Consider a study aimed at estimating the population of a specific bird species across various national parks. Each park represents a potential cluster with varying areas and bird densities.

Steps

  1. Identify Clusters: Each national park is a cluster.
  2. Measure Size: Estimate the area of each park and the density of bird sightings from preliminary surveys.
  3. Assign Probabilities: Larger parks with higher bird densities have a higher probability of being sampled, proportional to their estimated bird population.

Data Collection

  • Select parks based on their assigned probabilities, ensuring that parks contributing more significantly to the bird population are more likely to be included.
  • Conduct detailed bird counts in the selected parks to estimate the overall population.

PPS Estimator Formula

\[ \hat{\tau}_{\mathrm{pps}} = \frac{N}{m} \sum_{i=1}^{m} \frac{\tau_{i}}{n_i} \] - Here, \(N\) is total elements in the population, providing a scale factor for the total estimated from the sample.

Variance of PPS Estimator

\[ \hat{V}\left(\hat{\tau}_{\mathrm{pps}}\right) = \frac{N^{2}}{m(m-1)} \sum_{i=1}^{m} \left(\bar{\tau}_{i} - \hat{\mu}_{\mathrm{pps}}\right)^{2} \]
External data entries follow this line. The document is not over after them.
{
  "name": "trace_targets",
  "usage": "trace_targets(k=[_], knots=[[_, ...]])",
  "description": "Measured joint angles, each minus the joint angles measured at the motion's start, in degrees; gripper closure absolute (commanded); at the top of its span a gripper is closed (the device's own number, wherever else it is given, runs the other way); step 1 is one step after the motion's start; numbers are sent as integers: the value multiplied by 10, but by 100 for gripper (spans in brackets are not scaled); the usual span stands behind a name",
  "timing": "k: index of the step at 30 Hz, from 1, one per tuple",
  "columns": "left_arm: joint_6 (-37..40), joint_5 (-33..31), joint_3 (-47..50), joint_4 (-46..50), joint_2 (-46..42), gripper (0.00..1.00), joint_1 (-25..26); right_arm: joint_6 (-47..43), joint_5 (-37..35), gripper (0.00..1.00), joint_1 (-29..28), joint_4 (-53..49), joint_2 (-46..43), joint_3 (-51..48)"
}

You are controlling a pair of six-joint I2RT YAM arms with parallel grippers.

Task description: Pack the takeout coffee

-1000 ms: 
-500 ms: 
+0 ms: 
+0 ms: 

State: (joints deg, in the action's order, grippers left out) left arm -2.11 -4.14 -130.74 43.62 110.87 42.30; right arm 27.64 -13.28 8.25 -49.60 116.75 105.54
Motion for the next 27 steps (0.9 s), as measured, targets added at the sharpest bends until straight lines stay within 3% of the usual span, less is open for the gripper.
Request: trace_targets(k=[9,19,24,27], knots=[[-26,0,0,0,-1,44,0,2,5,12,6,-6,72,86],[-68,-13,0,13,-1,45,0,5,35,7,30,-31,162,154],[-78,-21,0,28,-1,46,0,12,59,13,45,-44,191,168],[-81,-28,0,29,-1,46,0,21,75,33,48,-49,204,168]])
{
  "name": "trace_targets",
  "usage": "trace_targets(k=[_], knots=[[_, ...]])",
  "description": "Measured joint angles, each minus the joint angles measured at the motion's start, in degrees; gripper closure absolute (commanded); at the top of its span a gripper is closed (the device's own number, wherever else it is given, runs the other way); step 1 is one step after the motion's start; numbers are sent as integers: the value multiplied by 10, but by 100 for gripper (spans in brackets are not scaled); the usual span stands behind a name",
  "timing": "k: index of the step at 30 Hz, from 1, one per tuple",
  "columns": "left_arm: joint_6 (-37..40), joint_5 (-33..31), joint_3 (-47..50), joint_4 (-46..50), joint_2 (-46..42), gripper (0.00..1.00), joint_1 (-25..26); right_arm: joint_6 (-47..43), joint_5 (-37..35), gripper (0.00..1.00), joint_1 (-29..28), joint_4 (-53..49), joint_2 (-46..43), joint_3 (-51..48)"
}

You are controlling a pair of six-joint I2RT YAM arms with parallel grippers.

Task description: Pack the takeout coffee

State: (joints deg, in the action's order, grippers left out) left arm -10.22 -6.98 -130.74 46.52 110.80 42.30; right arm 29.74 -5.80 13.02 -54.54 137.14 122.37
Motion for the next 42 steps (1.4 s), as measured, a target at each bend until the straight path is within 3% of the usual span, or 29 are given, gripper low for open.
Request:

  • The variance formula accounts for the probability proportionate size of clusters, enhancing the precision of the estimate.

Estimating Population Mean

\[ \hat{\mu}_{\mathrm{pps}} = \frac{1}{N} \hat{\tau}_{\mathrm{pps}} = \frac{1}{m} \sum_{i=1}^{m} \bar{\tau}_{i} \] - This estimator calculates the average per element in the population, scaling the total by the inverse of the average cluster size.

Variance of mean

\[\hat{V}\left(\hat{\mu}_{\mathrm{pps}}\right)=\frac{1}{m(m-1)} \sum_{i=1}^m\left(\bar{\tau}_i-\hat{\mu}_{\mathrm{pps}}\right)^2\]

Example 1 (Example 8.12 Textbook) An auditor wishes to sample sick-leave records of a large firm in order to estimate the average number of days of sick leave per employee over the past quarter. The firm has eight divisions, with varying numbers of employees per division. Because number of days of sick leave used within each division should be highly correlated with the number of employees, the auditor decides to sample \(n=3\) divisions with probabilities proportional to number of employees. Show how to select the sample if the numbers of employees in the eight divisions are \(1200,450,2100,860,2840,1910,390, and 3200\). Suppose the total number of sick-leave days used by the three sampled divisions during the past quarter are, respectively, \[ \tau_1=4320 \quad \tau_2=4160 \quad \tau_3=5790 \]

Estimate the average number of sick-leave days used per person for the entire firm and place a bound on the error of estimation.